◆ **Try it**:
Print each line below verbatim, skipping every picture.

◆ **Input data**:
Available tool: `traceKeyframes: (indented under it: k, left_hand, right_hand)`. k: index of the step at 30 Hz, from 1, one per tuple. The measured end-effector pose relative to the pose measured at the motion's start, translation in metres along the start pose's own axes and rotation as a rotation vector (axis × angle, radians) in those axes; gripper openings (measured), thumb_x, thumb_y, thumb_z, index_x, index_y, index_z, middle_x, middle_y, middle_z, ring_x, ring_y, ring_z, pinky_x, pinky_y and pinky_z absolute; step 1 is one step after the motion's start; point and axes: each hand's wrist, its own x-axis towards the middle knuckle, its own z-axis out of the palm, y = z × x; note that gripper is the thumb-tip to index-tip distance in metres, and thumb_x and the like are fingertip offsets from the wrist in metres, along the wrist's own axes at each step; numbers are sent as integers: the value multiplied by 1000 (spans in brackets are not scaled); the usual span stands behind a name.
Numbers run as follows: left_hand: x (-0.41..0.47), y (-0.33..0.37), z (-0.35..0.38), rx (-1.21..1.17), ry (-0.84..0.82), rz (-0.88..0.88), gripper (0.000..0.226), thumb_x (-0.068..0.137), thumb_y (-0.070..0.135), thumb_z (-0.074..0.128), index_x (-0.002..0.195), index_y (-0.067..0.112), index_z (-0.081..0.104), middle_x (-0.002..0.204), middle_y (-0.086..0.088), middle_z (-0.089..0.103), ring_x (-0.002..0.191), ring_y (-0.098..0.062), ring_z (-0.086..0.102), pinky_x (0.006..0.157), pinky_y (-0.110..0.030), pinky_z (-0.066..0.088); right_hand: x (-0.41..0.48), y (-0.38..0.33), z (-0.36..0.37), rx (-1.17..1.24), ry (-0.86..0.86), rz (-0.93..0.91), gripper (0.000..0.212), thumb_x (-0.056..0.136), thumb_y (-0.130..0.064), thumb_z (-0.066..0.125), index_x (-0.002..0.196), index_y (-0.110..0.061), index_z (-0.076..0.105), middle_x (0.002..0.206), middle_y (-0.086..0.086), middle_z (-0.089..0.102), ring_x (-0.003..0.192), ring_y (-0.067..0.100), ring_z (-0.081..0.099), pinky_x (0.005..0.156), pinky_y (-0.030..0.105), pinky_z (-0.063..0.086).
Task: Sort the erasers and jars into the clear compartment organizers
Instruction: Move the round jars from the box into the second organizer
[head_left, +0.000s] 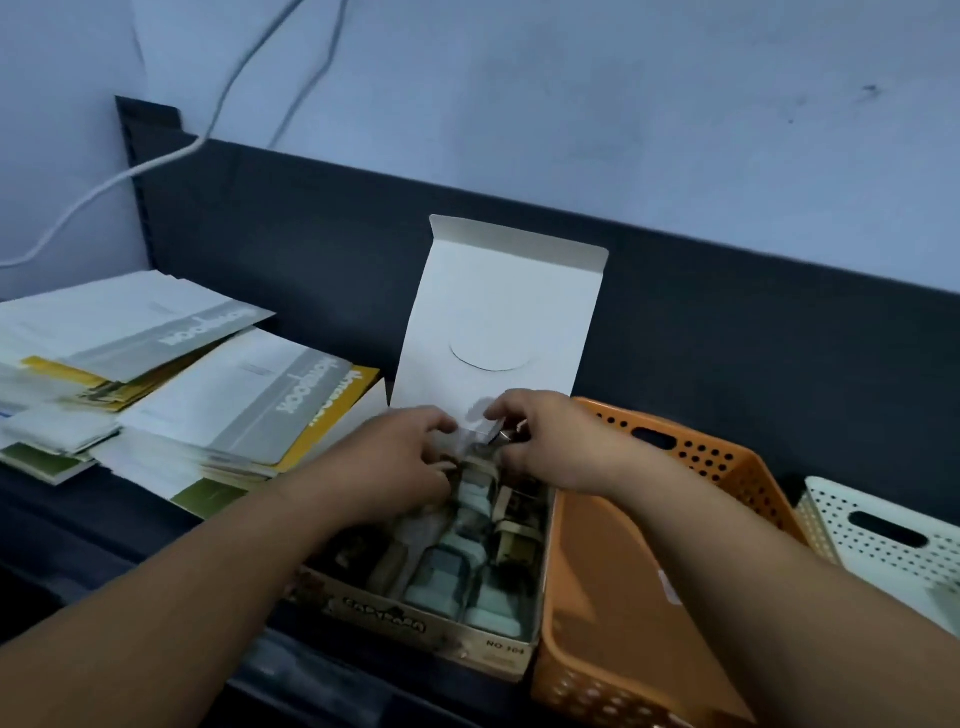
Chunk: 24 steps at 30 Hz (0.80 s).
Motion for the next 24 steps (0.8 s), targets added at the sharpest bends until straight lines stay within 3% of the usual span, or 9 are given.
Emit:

◆ **Your response**:
Available tool: `traceKeyframes: (indented under it: k, left_hand, right_hand)`. k: index of the step at 30 Hz, from 1, one per tuple. The measured end-effector pose relative to the pose measured at the motion's start, translation in metres along the start pose's own axes and rotation as a rotation vector (axis × angle, radians) in those axes; gripper openings (measured), thumb_x, thumb_y, thumb_z, index_x, index_y, index_z, middle_x, middle_y, middle_z, ring_x, ring_y, ring_z, pinky_x, pinky_y and pinky_z absolute; step 1 is one step after the motion's start; point and axes: each hand's wrist, its own x-axis towards the middle knuckle, its own z-axis out of the palm, y = z × x; note that gripper is the thumb-tip to index-tip distance in metres, and thumb_x and the like are fingertip offsets from the wrist in metres, along the wrist's own axes at each step; numbers are sent as integers: the value multiplied by 1000 (spans in brackets are not scaled); the usual span stands behind a name.
Numbers run as follows: left_hand: x (-0.41..0.47), y (-0.33..0.37), z (-0.35..0.38), rx (-1.21..1.17), ry (-0.84..0.82), rz (-0.88..0.88), gripper (0.000..0.226), thumb_x (-0.068..0.137), thumb_y (-0.070..0.135), thumb_z (-0.074..0.128), index_x (-0.002..0.195), index_y (-0.067..0.112), index_z (-0.081..0.104), middle_x (-0.002..0.204), middle_y (-0.086..0.088), middle_z (-0.089..0.103), ring_x (-0.002..0.191), ring_y (-0.098..0.062), ring_z (-0.086..0.102), pinky_x (0.006..0.157), pinky_y (-0.110..0.030), pinky_z (-0.066..0.088); right_hand: x (-0.41..0.48), y (-0.38..0.33), z (-0.36..0.37), rx (-1.17..1.24), ry (-0.86..0.86), rz (-0.93..0.91), gripper (0.000..0.212), thumb_x (-0.056..0.136), thumb_y (-0.130..0.064), thumb_z (-0.066..0.125), index_x (-0.002..0.196), index_y (-0.110..0.061), index_z (-0.076..0.105), middle_x (0.002..0.206), middle_y (-0.086..0.086), middle_z (-0.089..0.102), ring_x (-0.003..0.192), ring_y (-0.067..0.100), ring_z (-0.081..0.099), pinky_x (0.005..0.156), pinky_y (-0.030..0.105), pinky_z (-0.063..0.086).
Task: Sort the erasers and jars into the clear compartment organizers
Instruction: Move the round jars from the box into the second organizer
[head_left, +0.000s] 
Chunk: 24 steps at 30 Hz (0.80 s).
Motion for the next 24 steps (0.8 s), targets added at the sharpest bends until straight lines stay within 3% of the usual span, or 9 are given.
Emit:

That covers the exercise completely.